5

I am trying to download all the files from this directory. However, I can only get it to download the url as one file. What can I do? I tried searching for this problem and it was confusing and people were starting to suggest using httpclients instead. Thanks for your help, this is my code so far. It has been suggested that I use an input stream to attain all the files in the directory. Would that then go into an array? I tried the tutorial here http://docs.oracle.com/javase/tutorial/networking/urls/ but it didn't help me understand.

//ProgressBar/Install
            String URL_LOCATION = "http://www.futureretrogaming.tk/gamefiles/ProfessorPhys/";
            String LOCAL_FILE = filelocation.getText() + "\\ProfessorPhys\\";
            try {
                java.net.URL url = new URL(URL_LOCATION);
                HttpURLConnection connection = (HttpURLConnection) url.openConnection(); 
                connection.addRequestProperty("User-Agent", "Mozilla/4.76"); 
                //URLConnection connection = url.openConnection();
                BufferedInputStream stream = new BufferedInputStream(connection.getInputStream());
                int available = stream.available();
                byte b[]= new byte[available];
                stream.read(b);
                File file = new File(LOCAL_FILE);
                OutputStream out  = new FileOutputStream(file);
                out.write(b);
            } catch (Exception e) {
                System.err.println(e);
            }

I also found this code which will return a List of files to download. Can someone help me combine the two codes?

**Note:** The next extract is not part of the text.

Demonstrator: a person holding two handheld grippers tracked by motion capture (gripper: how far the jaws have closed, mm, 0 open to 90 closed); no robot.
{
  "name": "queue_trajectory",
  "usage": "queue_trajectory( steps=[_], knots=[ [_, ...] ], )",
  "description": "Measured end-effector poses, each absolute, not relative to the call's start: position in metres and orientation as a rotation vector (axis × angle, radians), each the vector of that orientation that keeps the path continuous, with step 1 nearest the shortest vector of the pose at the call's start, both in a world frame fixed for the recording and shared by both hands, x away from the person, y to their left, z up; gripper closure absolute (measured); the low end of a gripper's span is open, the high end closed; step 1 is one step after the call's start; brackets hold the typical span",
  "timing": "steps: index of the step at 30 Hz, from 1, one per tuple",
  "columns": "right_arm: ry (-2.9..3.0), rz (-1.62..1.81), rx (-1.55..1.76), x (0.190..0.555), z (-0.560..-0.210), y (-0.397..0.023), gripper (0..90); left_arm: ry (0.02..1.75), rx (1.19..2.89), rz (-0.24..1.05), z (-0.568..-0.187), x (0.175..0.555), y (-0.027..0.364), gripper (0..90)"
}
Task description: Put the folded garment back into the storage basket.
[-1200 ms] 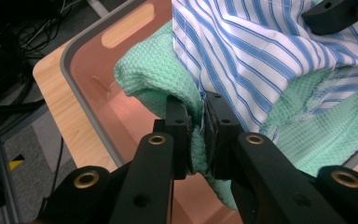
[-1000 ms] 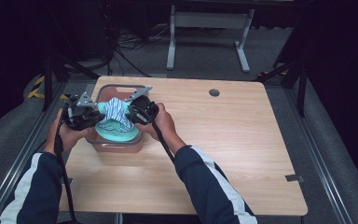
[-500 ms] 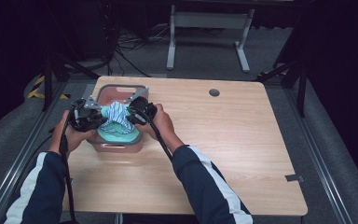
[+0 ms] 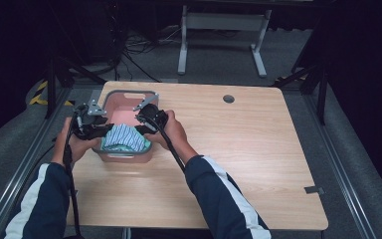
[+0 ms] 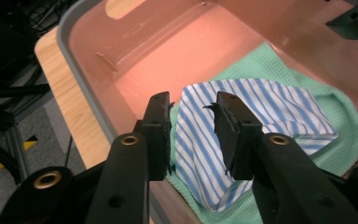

public class GetAllFilesInDirectory {

public static void main(String[] args) throws IOException {

    File dir = new File("dir");

    System.out.println("Getting all files in " + dir.getCanonicalPath() + " including those in subdirectories");
    List<File> files = (List<File>) FileUtils.listFiles(dir, TrueFileFilter.INSTANCE, TrueFileFilter.INSTANCE);
    for (File file : files) {
        System.out.println("file: " + file.getCanonicalPath());
    }

}

}

Kyle
  • 2,069
  • 9
  • 30
  • 59
  • 1
    Unless you can access the resources via a URL, you can't. – MadProgrammer Jun 14 '13 at 04:50
  • Well I can now, I edited the htaccess file to allow that. – Kyle Jun 14 '13 at 04:53
  • Also, it would be better using Apache HttpClient as shown here: [How to use java.net.URLConnection to fire and handle HTTP requests?](http://stackoverflow.com/q/2793150/1065197) – Luiggi Mendoza Jun 14 '13 at 04:53
  • So, first you need to read and parse the result of the first URL... – MadProgrammer Jun 14 '13 at 04:54
  • Thanks for the link. But, I don't see where it talks about getting an array of all the files it needs to download – Kyle Jun 14 '13 at 04:56
  • @Kyle - is this a specific java excercise? If not try some thing like curl -- http://curl.haxx.se/ – Jayan Jun 14 '13 at 05:01
  • Yes it must be done with java. And I updated my question with more code. – Kyle Jun 14 '13 at 05:09
  • What you have is a HTML file which just *happens* to list files. You need to parse this result, extract the individual links and then download those. This is the basic concept of the Web... – MadProgrammer Jun 14 '13 at 05:10

2 Answers2

5

You need to download the page, which is the directory listing, parse it and then download the inidiviudal files linked in the page...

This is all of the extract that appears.